**Task goal:** Show only those lines of the entries where the string "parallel" is found.

**Data for review:**

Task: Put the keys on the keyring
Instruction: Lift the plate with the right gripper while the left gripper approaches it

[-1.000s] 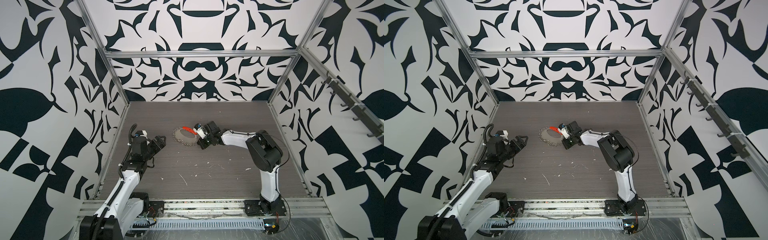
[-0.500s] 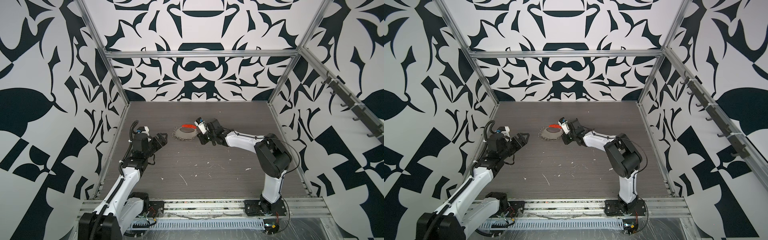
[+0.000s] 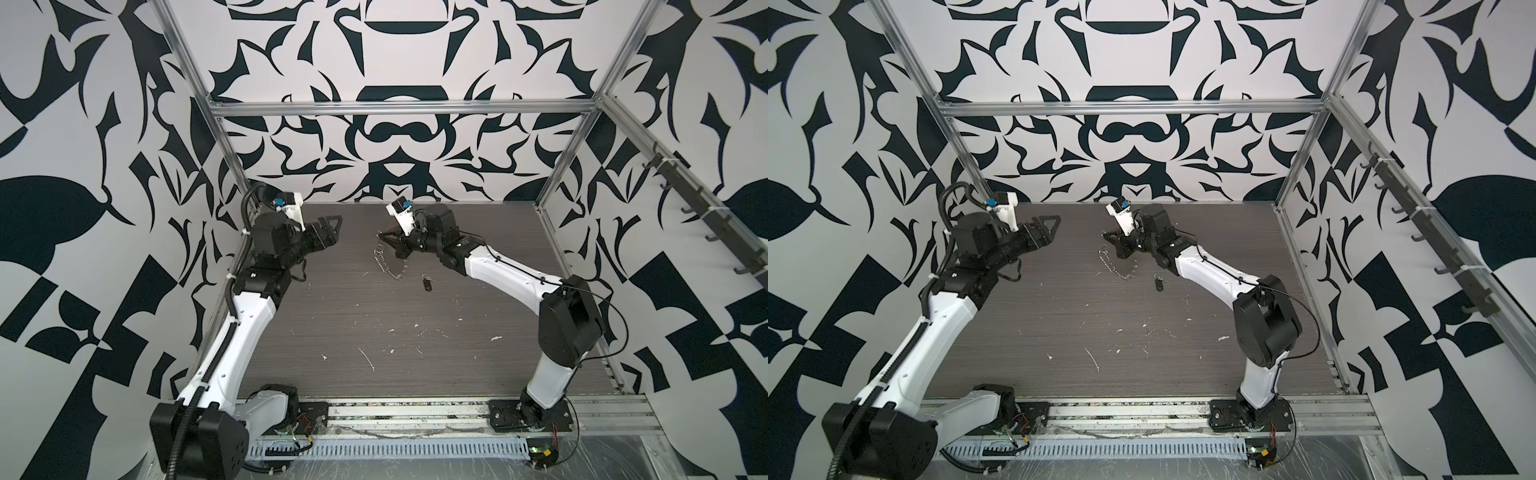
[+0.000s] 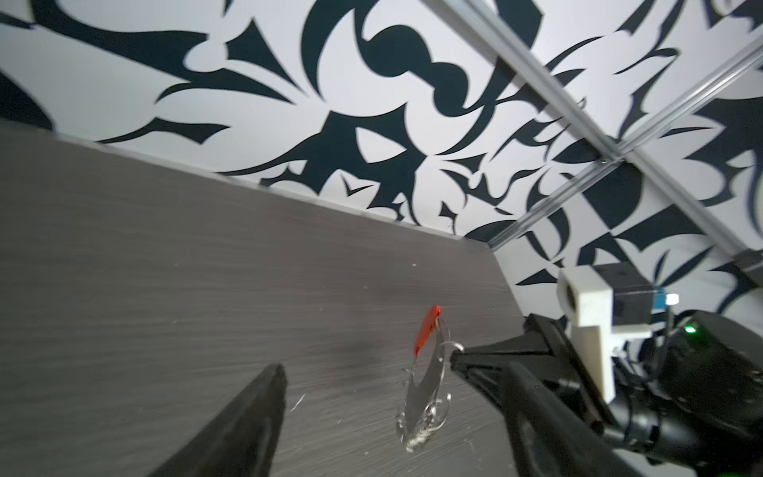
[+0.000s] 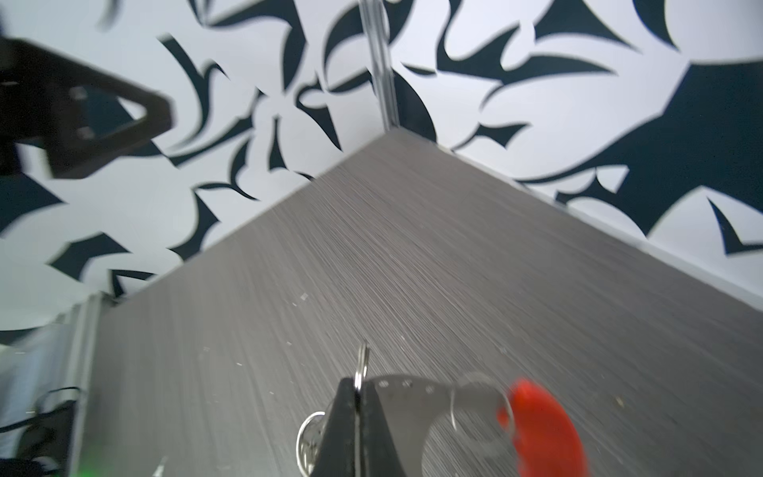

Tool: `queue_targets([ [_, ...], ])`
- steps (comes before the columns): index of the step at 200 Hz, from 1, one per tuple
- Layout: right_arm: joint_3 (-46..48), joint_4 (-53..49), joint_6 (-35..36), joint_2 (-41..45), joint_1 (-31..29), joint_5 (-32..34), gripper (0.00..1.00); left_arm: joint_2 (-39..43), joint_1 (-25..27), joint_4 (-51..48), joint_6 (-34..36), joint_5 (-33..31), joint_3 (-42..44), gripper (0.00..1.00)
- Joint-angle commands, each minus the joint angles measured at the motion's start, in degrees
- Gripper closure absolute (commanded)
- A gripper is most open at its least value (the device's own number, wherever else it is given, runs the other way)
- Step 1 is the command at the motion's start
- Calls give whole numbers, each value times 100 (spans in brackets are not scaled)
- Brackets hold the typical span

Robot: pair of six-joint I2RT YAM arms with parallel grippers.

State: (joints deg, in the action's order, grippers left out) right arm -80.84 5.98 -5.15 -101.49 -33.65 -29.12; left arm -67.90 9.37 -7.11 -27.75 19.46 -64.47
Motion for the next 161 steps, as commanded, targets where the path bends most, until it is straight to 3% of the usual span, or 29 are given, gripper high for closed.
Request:
queue_targets([
  [1, -280, 726, -444, 225, 186, -900, 100, -367, 13, -497, 171, 1232, -422, 29],
  [20, -212, 1344, -987, 235, 338, -1249, 100, -470, 13, -197, -27, 1512, -537, 38],
  [45, -117, 1974, -1560, 235, 445, -1528, 100, -470, 13, 190, -242, 1655, -532, 41],
  [102, -173, 2352, -1830, 72, 484, -1552, 100, -1054, 13, 305, -158, 1606, -685, 44],
  [118, -281, 2357, -1890, 18, 485, -1601, 100, -1187, 10, 361, -134, 1556, -675, 43],
  [161, -439, 2302, -1990, -64, 486, -1814, 100, -1230, 13, 726, -265, 1486, -543, 27],
])
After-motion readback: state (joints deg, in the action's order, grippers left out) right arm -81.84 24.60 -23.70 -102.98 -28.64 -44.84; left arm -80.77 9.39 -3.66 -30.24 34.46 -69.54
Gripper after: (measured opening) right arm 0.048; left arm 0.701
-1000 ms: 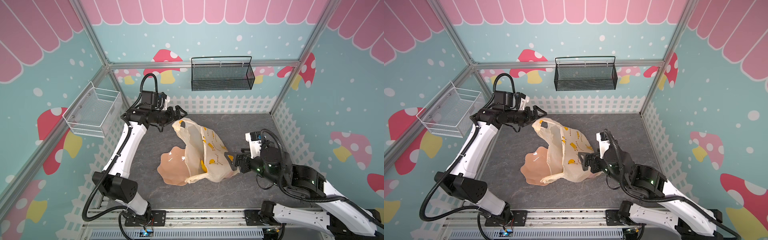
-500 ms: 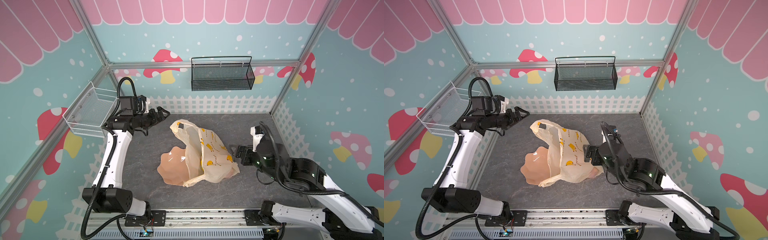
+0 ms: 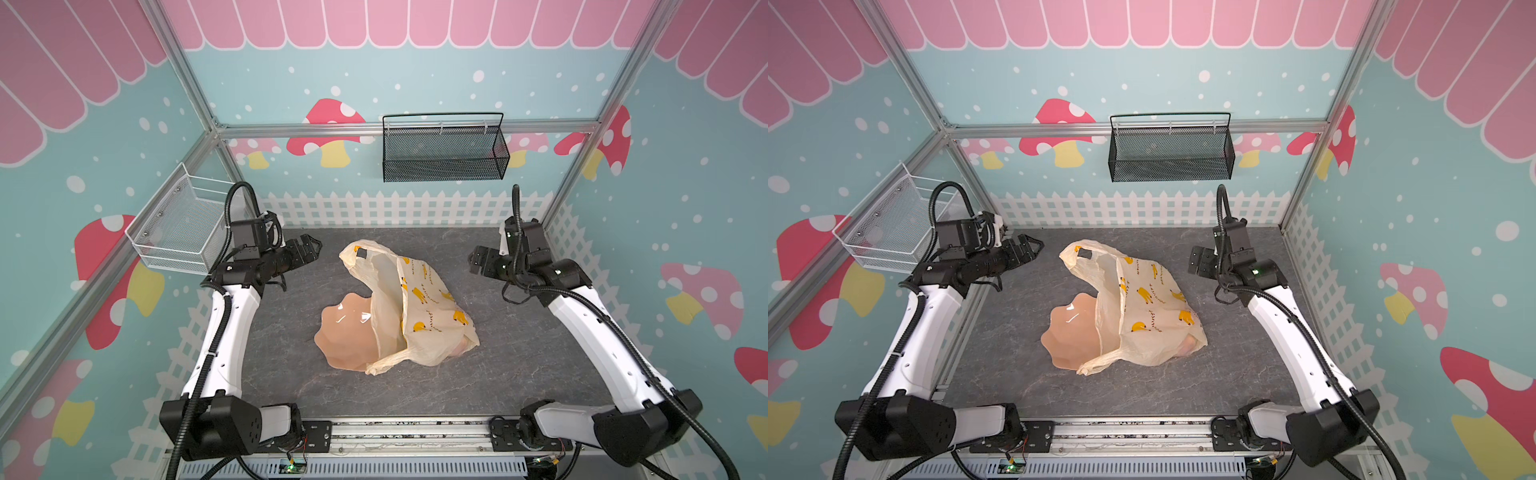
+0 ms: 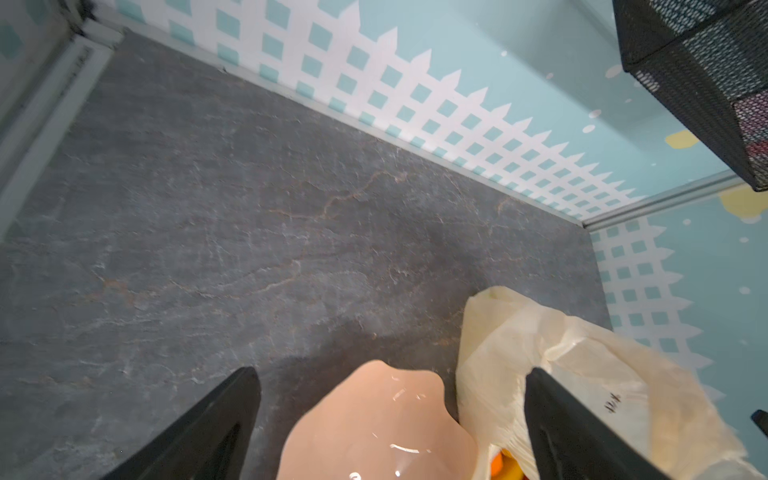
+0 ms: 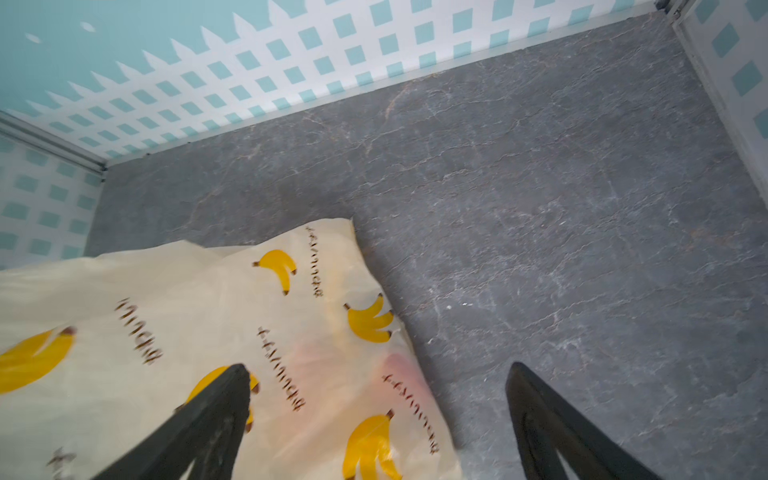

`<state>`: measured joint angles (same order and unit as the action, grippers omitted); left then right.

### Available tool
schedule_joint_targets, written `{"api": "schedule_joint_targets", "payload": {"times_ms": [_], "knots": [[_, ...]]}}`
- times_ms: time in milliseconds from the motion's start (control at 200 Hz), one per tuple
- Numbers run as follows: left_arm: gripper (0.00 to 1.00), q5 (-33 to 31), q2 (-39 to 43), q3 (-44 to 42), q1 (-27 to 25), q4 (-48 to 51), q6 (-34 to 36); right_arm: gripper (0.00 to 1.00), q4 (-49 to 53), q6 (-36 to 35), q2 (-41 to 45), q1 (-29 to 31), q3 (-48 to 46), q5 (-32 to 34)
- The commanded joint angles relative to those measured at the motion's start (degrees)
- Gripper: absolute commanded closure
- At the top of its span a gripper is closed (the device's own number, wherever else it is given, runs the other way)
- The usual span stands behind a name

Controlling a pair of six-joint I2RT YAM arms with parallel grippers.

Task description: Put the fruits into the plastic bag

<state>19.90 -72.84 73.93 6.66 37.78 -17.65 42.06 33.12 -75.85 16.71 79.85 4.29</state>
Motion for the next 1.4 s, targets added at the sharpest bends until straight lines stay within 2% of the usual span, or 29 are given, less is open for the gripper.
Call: {"api": "schedule_joint_targets", "payload": {"times_ms": [0, 130, 255, 355, 525, 630, 735, 815, 865, 930, 980, 1171, 1306, 1396], "knots": [[0.01, -7.9, 3.6, -8.0, 0.5, -9.9, 2.8, 0.03, -8.2, -8.3, -2.5, -4.5, -1.9, -1.6], [0.01, -13.0, 7.2, -19.2, 0.5, -19.2, 5.3, 0.03, -19.5, -12.6, -3.7, -9.3, -7.5, 1.3], [0.01, -12.9, 8.9, -28.6, 0.5, -29.3, 7.5, 0.03, -30.4, -14.4, -3.8, -14.9, -14.9, 1.0], [0.01, -12.0, 7.6, -34.2, 0.5, -37.8, 7.3, 0.03, -43.0, -18.0, -1.7, -16.8, -24.5, 3.1], [0.01, -10.1, 4.3, -45.1, 0.5, -58.5, 9.7, 0.03, -64.0, -25.0, 0.1, -17.4, -39.4, 5.9], [0.01, -8.9, 0.4, -49.7, 0.5, -69.7, 13.0, 0.03, -73.3, -25.2, -0.7, -17.3, -45.7, 5.9], [0.01, -8.4, -5.3, -52.5, 0.5, -80.9, 11.6, 0.03, -82.2, -25.0, -2.2, -17.2, -51.3, 5.0], [0.01, -6.2, -9.9, -53.7, 0.5, -89.0, 11.8, 0.03, -87.5, -26.0, -1.8, -17.1, -54.4, 7.4], [0.01, -6.1, -12.2, -53.4, 0.5, -91.3, 11.4, 0.03, -93.2, -27.8, -1.2, -17.0, -56.8, 7.4], [0.01, -6.3, -10.8, -52.5, 0.4, -86.3, 12.4, 0.03, -96.8, -30.4, -1.1, -17.0, -58.7, 5.6], [0.01, -6.0, -11.8, -53.6, 0.2, -90.8, 12.0, 0.03, -97.5, -31.9, 0.1, -16.9, -59.9, 3.9], [0.01, -5.7, -11.5, -53.5, 0.3, -89.6, 12.6, 0.03, -104.6, -30.4, 5.6, -16.8, -70.2, 5.9], [0.01, -6.2, -11.7, -52.6, -0.1, -88.1, 12.9, 0.03, -111.4, -31.5, 2.9, -16.8, -72.9, 6.8], [0.01, -5.7, -12.3, -51.1, -1.7, -85.6, 15.2, 0.03, -114.0, -31.7, -1.2, -16.8, -71.2, 4.5]]}}
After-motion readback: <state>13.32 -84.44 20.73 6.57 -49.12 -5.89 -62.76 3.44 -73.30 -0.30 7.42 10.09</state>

**Result for this task:**
Robot: pair of six-joint I2RT YAM arms with parallel grippers.
Controlling a pair of six-joint I2RT YAM arms with parallel grippers.

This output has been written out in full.